*** Supplied information ***

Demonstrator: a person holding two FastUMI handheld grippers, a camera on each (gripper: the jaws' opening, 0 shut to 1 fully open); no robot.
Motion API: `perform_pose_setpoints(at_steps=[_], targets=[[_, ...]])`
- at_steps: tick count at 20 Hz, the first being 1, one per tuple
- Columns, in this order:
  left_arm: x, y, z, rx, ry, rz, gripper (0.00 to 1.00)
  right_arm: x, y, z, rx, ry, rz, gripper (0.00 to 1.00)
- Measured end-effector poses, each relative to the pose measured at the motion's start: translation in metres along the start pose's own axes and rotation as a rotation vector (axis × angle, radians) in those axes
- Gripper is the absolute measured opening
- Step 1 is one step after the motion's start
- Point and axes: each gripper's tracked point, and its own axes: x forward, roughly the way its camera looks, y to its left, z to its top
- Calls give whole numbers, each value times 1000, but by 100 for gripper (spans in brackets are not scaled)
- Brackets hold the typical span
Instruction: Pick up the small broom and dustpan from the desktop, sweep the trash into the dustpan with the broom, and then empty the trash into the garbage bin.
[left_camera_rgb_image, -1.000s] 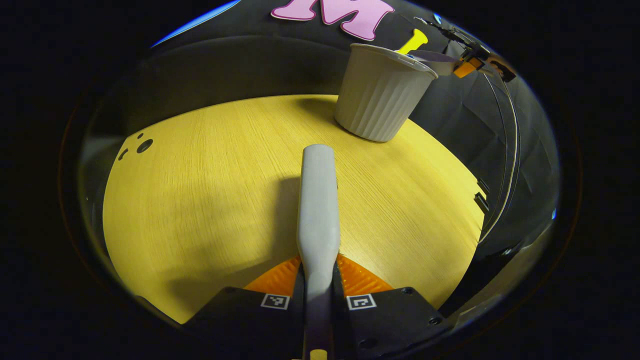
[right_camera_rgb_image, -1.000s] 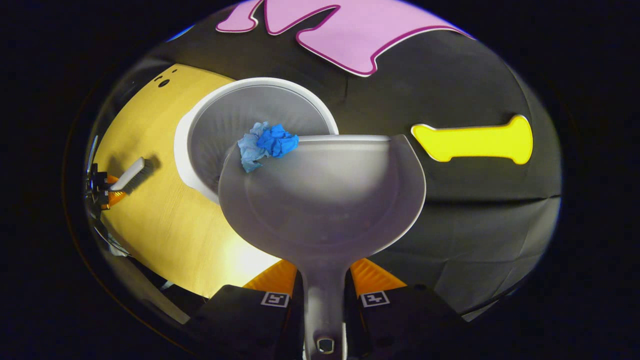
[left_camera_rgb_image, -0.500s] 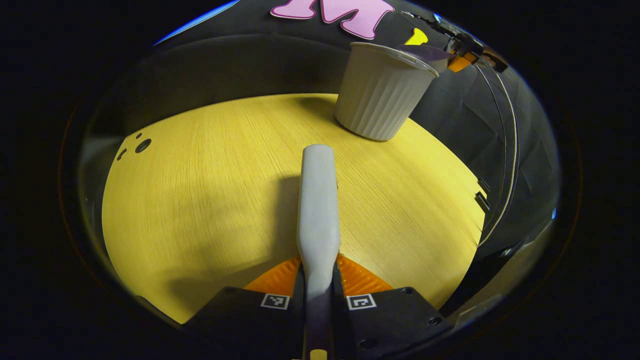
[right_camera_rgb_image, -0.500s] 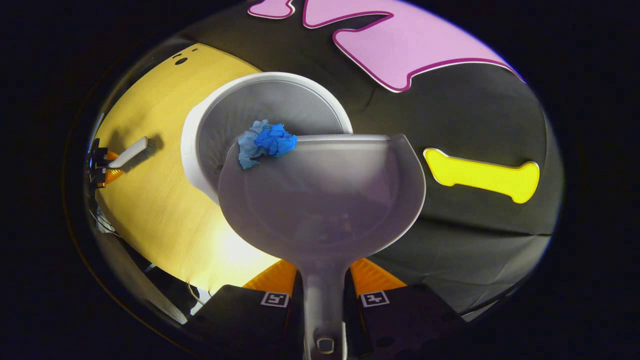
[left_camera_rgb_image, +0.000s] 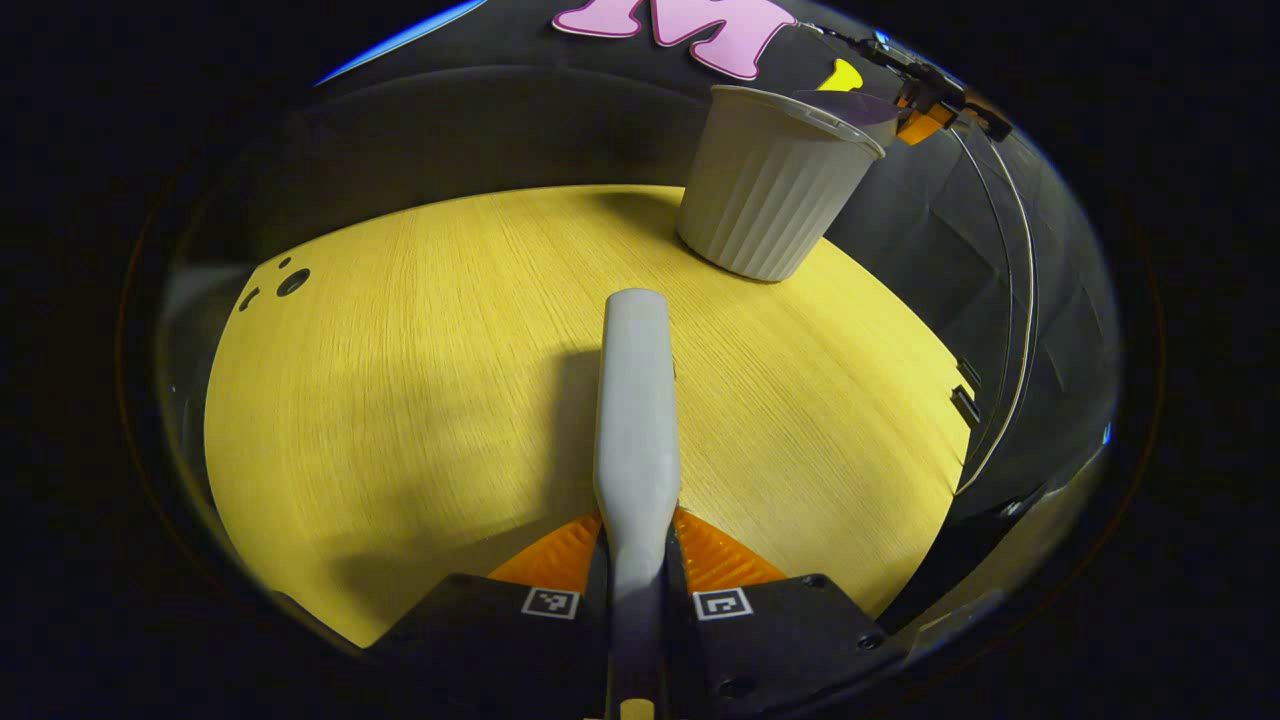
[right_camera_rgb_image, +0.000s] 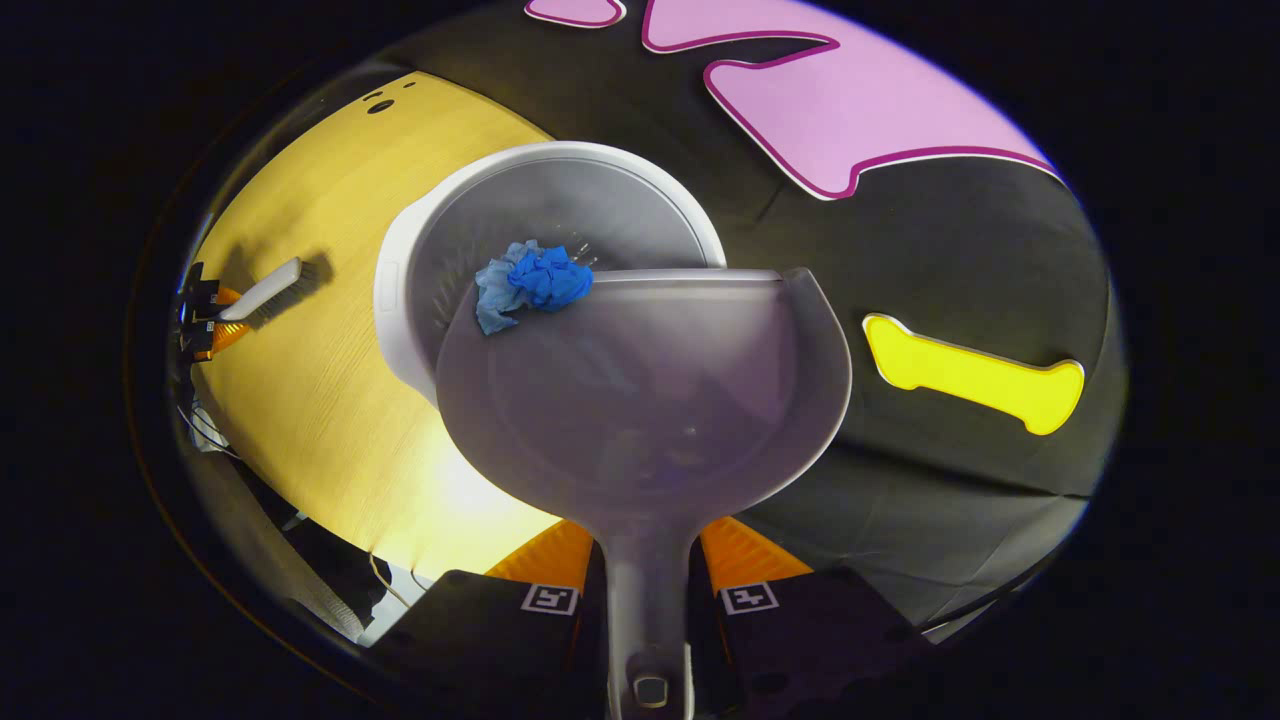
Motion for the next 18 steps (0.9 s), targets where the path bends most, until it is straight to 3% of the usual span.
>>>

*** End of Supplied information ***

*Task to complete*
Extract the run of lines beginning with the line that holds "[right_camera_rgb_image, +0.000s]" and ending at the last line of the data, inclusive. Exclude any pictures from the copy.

*Solution below*
[right_camera_rgb_image, +0.000s] 
Motion for the next 18 steps (0.9 s), targets where the path bends most, until it is straight to 3% of the usual span.
>>>

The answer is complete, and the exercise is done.